A problem common to many different industries entails ‘‘trim’’ losses in cutting rolls of paper,…
A problem common to many different industries entails ‘‘trim’’ losses in cutting rolls of paper, textiles, foil, or other material in the process of filling the orders of its customers. The problem arises from the fact that, due to production economies, a factory normally produces rolls of material in standard widths (for example, 100 inches) of fixed length (say, 500 feet). Customers who order from the factory, however, usually require rolls of smaller width for the purposes of their own industrial uses. The rolls are cut on a large cutting machine, the knives of which can be set for virtually any combination of widths so long as the combined total does not exceed the width of the roll. Thus the problem becomes one of assigning the orders in such a manner that the number of standard rolls used to fill the orders is minimized. All wasted material, or ‘‘trim loss,’’ represents a loss to the firm. This loss can sometimes be alleviated, however, through recycling or selling as ‘‘scrap’’ or ‘‘seconds.’’

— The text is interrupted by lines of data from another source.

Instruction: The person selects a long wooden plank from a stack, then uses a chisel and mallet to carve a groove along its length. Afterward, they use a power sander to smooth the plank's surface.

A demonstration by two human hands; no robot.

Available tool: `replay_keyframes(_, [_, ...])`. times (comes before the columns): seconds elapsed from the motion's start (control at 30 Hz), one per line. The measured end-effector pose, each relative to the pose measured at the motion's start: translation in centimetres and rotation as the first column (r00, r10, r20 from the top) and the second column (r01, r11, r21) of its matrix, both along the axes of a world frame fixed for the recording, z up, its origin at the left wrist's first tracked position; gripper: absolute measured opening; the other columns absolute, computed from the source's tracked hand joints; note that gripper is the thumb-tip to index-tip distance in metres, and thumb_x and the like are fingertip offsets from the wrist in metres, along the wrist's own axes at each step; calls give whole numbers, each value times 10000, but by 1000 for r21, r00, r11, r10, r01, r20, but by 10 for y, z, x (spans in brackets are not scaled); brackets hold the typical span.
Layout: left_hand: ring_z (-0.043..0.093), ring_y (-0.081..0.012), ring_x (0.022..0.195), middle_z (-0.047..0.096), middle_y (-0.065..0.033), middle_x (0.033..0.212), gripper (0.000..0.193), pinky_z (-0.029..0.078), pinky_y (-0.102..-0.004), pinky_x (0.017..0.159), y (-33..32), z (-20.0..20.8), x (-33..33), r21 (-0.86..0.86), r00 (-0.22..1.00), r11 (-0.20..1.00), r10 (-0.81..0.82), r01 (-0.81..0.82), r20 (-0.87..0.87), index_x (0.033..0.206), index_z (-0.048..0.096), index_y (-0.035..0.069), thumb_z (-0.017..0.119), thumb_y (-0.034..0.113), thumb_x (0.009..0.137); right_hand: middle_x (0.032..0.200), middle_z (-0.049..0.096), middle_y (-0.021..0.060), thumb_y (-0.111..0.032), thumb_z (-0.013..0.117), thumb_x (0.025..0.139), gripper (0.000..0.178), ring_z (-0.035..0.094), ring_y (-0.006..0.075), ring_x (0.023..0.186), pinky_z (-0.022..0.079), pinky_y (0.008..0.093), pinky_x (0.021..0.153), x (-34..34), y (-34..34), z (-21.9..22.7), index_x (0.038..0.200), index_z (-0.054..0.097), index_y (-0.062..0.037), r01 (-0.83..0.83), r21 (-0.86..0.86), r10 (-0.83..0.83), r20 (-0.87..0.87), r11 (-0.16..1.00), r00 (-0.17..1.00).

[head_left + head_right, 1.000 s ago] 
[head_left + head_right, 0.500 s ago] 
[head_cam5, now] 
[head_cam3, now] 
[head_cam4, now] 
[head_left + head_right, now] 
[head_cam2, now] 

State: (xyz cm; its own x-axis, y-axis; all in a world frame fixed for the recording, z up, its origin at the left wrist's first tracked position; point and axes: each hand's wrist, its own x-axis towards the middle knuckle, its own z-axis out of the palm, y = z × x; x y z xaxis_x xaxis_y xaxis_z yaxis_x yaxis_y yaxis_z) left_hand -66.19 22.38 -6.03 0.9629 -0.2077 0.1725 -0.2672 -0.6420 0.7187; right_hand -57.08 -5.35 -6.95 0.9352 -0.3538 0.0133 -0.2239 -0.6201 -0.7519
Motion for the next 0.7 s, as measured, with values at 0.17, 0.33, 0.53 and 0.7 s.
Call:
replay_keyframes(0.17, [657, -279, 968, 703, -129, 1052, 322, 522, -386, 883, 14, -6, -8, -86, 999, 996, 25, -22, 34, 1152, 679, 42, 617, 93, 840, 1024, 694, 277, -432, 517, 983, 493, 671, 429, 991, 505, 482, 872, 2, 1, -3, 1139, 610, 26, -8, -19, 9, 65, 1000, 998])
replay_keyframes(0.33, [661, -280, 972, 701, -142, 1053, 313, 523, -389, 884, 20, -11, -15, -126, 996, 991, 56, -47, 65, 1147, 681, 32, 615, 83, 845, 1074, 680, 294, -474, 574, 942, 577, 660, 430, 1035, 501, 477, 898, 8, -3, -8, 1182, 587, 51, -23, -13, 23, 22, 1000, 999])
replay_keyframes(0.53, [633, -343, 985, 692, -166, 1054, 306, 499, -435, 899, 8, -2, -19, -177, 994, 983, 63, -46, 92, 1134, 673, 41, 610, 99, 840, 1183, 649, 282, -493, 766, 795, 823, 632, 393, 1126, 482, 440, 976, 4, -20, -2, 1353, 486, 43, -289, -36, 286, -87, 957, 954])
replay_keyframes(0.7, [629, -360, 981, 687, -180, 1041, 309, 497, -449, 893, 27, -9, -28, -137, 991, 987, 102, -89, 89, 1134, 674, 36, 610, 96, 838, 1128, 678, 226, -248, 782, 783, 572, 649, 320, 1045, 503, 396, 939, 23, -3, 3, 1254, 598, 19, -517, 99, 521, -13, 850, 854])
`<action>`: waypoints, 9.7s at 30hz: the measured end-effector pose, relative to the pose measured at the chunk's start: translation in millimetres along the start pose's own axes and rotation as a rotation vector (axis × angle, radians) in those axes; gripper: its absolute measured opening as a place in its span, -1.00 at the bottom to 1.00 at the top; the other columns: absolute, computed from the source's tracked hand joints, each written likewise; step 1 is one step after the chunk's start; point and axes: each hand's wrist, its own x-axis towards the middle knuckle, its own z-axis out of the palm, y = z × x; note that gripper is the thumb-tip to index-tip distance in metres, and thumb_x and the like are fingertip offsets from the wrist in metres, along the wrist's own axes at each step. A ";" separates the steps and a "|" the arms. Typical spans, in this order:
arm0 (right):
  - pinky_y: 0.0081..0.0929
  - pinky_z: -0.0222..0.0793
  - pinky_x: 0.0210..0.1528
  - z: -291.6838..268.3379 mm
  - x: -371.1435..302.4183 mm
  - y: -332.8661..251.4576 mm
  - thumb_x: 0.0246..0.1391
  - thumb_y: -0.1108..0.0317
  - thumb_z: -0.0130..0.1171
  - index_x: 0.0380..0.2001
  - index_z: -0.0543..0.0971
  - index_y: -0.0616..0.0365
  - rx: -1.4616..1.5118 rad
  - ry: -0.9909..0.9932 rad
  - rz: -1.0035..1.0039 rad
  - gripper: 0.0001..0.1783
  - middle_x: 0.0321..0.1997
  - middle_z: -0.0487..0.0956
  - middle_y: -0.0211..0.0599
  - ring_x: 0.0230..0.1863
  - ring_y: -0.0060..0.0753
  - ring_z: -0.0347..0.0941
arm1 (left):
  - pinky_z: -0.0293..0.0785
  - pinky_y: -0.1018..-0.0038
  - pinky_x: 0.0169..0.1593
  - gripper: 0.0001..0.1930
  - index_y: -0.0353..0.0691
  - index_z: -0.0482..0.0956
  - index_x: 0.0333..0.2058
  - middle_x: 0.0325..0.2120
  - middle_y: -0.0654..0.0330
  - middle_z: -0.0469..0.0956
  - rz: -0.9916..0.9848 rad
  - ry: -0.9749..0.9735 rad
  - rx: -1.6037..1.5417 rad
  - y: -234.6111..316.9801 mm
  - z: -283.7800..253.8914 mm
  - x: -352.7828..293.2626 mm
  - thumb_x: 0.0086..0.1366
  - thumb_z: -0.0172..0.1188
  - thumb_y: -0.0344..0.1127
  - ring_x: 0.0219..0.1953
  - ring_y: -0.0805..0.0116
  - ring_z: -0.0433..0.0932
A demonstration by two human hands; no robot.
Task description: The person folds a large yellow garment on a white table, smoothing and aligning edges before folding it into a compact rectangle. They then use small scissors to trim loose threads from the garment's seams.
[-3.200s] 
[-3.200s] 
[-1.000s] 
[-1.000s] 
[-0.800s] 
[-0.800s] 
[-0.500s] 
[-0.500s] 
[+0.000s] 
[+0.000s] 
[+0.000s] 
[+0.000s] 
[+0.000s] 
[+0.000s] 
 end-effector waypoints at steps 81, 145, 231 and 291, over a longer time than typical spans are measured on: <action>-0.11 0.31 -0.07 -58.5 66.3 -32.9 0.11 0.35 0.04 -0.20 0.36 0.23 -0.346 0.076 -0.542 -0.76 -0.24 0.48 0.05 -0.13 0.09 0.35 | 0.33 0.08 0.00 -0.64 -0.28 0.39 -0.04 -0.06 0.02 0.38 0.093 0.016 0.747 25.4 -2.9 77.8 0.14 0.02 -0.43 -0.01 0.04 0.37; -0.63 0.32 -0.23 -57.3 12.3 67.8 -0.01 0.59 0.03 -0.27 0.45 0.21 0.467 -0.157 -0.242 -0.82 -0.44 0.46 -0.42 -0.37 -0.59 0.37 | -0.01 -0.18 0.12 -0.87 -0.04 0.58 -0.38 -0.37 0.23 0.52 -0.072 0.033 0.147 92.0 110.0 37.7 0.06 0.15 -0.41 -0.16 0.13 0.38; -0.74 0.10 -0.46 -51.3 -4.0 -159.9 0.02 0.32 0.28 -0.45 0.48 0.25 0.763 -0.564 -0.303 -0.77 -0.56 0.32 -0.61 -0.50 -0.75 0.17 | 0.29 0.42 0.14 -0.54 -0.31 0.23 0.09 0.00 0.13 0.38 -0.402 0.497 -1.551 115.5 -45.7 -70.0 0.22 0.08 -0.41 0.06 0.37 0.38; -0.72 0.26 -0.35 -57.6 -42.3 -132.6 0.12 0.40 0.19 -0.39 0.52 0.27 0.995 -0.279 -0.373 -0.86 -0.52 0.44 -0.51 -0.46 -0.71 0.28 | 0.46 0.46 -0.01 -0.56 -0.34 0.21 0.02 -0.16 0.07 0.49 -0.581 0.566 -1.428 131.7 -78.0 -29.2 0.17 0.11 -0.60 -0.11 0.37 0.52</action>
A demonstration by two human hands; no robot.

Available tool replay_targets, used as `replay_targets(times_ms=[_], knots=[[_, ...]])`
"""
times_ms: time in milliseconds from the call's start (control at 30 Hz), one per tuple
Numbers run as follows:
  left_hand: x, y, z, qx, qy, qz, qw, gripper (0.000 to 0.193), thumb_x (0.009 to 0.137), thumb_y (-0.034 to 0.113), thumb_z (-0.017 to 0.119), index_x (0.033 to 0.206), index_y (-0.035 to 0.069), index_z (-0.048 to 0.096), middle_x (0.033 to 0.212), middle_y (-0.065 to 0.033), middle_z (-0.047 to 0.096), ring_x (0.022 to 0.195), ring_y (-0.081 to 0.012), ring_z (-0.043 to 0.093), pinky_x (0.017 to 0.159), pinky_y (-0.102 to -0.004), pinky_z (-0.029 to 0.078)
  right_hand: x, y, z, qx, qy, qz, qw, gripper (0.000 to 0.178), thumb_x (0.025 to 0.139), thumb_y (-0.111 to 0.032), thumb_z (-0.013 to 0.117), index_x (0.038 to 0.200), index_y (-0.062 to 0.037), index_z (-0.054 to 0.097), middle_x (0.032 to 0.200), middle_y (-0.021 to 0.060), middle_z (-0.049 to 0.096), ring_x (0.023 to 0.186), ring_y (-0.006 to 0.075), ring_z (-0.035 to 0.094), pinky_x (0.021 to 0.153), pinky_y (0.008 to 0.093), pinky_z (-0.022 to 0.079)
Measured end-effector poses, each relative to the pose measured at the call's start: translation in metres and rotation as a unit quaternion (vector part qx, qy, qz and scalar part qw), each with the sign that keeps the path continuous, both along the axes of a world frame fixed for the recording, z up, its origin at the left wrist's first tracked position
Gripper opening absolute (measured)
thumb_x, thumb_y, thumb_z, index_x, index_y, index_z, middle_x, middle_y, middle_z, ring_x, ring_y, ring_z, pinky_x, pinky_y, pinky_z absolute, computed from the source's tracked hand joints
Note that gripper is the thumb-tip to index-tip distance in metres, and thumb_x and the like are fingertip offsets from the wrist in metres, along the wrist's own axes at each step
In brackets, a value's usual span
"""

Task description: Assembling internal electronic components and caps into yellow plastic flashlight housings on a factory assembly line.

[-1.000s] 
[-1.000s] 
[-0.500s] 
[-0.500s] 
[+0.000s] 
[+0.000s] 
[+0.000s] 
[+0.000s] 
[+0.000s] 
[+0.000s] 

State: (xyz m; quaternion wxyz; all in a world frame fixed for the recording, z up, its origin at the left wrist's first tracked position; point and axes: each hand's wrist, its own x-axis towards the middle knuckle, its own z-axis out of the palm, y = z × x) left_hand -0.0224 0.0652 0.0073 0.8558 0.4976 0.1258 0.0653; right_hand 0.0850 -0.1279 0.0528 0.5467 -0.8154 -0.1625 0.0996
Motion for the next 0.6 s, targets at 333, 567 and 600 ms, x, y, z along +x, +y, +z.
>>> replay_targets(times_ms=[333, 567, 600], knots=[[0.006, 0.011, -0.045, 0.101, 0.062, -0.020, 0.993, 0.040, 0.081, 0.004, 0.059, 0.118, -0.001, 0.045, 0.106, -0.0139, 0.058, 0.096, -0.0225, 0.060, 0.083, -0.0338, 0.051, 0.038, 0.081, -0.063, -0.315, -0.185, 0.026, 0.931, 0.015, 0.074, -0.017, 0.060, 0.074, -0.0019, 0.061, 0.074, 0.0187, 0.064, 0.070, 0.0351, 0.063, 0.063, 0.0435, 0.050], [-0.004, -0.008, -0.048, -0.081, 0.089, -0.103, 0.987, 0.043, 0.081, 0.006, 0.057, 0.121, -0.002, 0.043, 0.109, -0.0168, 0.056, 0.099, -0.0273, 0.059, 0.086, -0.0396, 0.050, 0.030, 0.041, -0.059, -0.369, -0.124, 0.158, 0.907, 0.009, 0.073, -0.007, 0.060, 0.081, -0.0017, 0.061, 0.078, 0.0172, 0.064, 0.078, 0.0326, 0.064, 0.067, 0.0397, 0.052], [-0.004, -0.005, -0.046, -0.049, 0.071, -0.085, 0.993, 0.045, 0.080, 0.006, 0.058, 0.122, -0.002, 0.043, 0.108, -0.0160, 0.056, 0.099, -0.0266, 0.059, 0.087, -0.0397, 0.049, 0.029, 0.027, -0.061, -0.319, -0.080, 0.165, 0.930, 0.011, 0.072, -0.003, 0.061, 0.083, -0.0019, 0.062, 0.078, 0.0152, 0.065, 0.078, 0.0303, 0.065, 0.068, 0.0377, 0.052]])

For purposes of illustration, assume that a factory produces newsprint in standard rolls, each having a width of 100 inches, and a fixed length of 500 feet. The factory must fill the following orders: 75 rolls of 24-inch width; 50 rolls of 40-inch width; and 110 rolls of 32-inch width. For simplicity, assume that the factory delivers all orders (no matter what the width) in the standard length of 500 feet. Further, assume that there are on hand as many standard rolls as necessary, and that only the widths on order are cut. Set up the problem as a linear program with integer variables that minimizes the trim losses.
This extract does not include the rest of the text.